Find every line below that contains the word "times" and copy it out.

◆ **Listed entries**:
* * * * * * * * *
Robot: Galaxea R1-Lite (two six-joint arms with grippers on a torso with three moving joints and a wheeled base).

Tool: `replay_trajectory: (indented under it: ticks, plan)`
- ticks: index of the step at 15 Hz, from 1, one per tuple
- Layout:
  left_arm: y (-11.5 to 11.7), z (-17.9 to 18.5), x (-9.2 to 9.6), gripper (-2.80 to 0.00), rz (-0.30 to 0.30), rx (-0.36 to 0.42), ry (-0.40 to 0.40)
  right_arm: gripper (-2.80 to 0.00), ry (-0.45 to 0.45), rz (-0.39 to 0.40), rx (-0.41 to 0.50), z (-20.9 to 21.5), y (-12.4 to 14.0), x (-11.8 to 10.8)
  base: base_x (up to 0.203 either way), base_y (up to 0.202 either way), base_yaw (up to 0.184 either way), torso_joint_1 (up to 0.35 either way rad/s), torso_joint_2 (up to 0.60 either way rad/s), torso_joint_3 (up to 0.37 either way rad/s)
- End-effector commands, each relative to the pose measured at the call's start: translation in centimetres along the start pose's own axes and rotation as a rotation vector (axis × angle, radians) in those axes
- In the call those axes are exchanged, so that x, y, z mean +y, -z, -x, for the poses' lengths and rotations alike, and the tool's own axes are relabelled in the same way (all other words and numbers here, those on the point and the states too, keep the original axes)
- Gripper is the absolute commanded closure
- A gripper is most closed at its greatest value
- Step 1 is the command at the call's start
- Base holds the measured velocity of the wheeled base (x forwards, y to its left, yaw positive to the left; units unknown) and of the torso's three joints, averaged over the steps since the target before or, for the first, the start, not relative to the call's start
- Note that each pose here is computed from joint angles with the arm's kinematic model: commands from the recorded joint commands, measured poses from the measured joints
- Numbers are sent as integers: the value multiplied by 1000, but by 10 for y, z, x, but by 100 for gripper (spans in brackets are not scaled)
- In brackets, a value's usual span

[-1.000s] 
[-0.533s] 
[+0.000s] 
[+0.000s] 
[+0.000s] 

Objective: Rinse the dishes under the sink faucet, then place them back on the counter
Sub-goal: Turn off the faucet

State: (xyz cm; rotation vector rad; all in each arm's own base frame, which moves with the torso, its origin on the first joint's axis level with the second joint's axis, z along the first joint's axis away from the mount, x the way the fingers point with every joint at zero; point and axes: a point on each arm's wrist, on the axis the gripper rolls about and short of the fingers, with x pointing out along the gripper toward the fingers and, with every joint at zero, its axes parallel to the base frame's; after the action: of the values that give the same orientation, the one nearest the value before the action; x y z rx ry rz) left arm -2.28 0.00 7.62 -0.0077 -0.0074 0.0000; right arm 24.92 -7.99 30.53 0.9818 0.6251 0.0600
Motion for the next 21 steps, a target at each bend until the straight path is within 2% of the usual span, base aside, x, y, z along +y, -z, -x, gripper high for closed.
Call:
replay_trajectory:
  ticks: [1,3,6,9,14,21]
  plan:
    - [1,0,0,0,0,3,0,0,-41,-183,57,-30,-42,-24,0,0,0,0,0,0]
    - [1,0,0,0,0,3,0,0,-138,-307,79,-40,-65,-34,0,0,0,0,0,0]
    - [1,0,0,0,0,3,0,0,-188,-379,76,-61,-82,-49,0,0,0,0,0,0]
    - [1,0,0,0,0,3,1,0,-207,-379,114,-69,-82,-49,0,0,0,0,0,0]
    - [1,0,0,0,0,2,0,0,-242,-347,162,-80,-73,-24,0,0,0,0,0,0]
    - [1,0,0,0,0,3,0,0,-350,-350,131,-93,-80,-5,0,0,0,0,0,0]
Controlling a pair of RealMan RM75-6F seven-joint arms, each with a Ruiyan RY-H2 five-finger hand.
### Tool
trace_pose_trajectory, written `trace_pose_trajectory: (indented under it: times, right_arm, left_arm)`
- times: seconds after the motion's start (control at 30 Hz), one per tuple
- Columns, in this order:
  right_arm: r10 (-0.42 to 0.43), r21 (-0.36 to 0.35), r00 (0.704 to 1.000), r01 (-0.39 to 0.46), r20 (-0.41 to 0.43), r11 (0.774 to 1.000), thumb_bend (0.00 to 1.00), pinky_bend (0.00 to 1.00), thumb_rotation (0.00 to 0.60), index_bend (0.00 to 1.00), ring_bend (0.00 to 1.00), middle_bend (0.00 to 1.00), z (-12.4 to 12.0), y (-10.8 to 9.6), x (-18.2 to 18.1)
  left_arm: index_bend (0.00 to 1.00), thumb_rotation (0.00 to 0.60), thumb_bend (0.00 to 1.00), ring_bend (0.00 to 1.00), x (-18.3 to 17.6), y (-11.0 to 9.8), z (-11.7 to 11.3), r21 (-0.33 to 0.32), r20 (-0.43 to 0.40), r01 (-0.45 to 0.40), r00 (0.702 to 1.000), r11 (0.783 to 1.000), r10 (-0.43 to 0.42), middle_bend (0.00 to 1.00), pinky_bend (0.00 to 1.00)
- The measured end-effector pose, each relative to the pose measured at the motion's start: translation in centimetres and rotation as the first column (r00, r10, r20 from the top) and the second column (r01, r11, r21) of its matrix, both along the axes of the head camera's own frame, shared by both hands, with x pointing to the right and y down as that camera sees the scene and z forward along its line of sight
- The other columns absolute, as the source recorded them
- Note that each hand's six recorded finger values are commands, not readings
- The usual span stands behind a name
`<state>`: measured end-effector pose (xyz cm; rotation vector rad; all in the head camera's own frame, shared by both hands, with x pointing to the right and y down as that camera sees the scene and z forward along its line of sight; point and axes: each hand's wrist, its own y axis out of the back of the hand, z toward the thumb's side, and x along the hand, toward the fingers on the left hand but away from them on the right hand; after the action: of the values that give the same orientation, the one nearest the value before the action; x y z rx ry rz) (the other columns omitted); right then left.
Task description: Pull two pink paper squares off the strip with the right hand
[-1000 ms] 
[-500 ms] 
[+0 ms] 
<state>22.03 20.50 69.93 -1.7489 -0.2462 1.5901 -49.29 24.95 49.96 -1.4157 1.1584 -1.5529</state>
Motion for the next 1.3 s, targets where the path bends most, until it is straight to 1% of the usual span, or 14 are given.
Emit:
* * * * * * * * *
◆ **Completed exercise**:
trace_pose_trajectory, written `trace_pose_trajectory: (indented under it: times, right_arm, left_arm)`
- times: seconds after the motion's start (control at 30 Hz), one per tuple

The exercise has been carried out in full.